Central neural mediators of secondary hyperalgesia following heat injury in rats: neuropeptides and excitatory amino acids.

The contribution of C-fiber neuropeptides and excitatory amino acids (EAAs) as central mediators of secondary hyperalgesia was assessed by examining the effects of intrathecal (i.t.) administration of receptor-selective agonists and antagonists on foot-withdrawal latencies (from 48 degrees C water), both before and after heat injury of the contralateral hindpaw. The hyperalgesia which develops in the hindpaw contralateral to a heat injury, could be reproduced in uninjured rats following i.t. injection of substance P, neurokinin A and N-methyl-D-aspartate (NMDA) but not following calcitonin gene related peptide (CGRP), neurokinin B, kainate or (R,S)-alpha-amino-3-hydroxy-5-methylisozazole-4-propionic acid hydrobromide (AMPA).
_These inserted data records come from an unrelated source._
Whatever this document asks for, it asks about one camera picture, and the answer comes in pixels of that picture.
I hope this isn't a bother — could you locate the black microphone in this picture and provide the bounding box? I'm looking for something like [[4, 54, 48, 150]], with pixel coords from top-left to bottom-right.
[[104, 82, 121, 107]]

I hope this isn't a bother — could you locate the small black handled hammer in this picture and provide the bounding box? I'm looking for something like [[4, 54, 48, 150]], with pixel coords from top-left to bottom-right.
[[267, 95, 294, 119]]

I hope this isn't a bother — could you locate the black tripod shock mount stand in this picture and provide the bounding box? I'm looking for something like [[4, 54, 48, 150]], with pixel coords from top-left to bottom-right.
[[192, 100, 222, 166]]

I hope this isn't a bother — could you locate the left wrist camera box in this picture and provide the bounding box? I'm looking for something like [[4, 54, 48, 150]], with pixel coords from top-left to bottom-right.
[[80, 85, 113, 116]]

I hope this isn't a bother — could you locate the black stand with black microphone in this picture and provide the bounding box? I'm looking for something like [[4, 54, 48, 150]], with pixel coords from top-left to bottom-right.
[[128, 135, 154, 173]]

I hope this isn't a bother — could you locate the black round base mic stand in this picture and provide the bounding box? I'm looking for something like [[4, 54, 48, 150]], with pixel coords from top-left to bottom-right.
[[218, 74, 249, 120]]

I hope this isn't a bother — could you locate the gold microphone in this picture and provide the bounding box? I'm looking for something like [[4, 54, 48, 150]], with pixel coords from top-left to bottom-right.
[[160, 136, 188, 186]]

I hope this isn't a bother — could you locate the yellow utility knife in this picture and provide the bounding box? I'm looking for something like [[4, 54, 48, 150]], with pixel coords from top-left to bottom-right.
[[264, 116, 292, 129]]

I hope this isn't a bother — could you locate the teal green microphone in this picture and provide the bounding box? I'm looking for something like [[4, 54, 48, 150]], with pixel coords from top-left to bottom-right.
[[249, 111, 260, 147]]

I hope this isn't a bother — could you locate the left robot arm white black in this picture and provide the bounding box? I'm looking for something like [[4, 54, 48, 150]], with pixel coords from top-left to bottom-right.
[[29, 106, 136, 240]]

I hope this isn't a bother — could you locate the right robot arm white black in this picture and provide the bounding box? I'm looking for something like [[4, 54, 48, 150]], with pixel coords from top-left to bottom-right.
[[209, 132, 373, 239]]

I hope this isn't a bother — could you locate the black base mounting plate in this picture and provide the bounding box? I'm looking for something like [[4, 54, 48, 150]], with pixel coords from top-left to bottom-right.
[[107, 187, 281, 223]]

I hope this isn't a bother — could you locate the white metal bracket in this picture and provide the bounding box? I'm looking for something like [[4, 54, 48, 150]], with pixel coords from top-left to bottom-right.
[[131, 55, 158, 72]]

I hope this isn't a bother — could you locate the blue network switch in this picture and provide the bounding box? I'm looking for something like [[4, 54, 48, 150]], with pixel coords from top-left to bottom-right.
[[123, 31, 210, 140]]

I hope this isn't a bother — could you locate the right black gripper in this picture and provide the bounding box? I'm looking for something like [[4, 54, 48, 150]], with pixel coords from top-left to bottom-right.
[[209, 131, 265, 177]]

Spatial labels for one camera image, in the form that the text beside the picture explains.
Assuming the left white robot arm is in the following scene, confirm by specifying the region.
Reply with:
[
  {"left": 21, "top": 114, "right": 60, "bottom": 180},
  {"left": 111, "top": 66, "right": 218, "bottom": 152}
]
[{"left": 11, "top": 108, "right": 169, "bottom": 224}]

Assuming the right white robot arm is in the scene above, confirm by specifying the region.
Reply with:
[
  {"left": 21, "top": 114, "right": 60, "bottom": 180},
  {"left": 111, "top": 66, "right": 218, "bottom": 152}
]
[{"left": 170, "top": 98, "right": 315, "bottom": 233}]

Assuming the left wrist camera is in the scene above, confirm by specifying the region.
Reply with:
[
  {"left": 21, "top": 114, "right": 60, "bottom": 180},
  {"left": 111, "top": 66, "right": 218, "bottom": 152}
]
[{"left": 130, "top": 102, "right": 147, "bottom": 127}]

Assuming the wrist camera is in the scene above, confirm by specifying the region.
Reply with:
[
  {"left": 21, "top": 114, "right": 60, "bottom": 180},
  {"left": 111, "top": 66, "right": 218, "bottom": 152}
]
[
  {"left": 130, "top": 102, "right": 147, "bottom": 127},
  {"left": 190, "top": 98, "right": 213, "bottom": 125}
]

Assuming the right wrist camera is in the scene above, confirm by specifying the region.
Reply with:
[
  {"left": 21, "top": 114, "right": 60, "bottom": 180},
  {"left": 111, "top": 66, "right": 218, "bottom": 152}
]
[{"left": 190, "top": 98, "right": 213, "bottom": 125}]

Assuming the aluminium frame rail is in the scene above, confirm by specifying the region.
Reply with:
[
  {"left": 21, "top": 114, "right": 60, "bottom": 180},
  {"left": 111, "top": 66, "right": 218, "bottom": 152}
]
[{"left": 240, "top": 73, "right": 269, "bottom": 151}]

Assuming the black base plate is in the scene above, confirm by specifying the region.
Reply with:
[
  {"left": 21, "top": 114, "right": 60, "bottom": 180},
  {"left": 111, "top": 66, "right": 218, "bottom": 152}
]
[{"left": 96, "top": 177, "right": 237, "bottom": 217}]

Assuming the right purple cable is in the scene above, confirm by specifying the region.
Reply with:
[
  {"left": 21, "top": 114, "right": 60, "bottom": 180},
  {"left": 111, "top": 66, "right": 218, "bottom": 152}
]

Contralateral hyperalgesia was reversed by the substance P antagonist Arg1,D-Pro2,D-Phe2-D-His9-substance P, and the NMDA receptor antagonist D-2-amino-5-phosphonovalerate (APV), but not by the non-NMDA EAA antagonist 6-cyano-7-nitroquinoxaline-2,3-dione (CNQX). When the limb of the injured hindpaw was pretreated with the C-fiber neurotoxin capsaicin, hyperalgesia in the contralateral hindpaw was unaffected. Furthermore, prior to injury, the capsaicin pretreatment itself produced hyperalgesia in the contralateral hindpaw. The results give support for a contribution of both C-fiber neuropeptides and EAAs to central nervous system plasticity and secondary hyperalgesia following heat injury.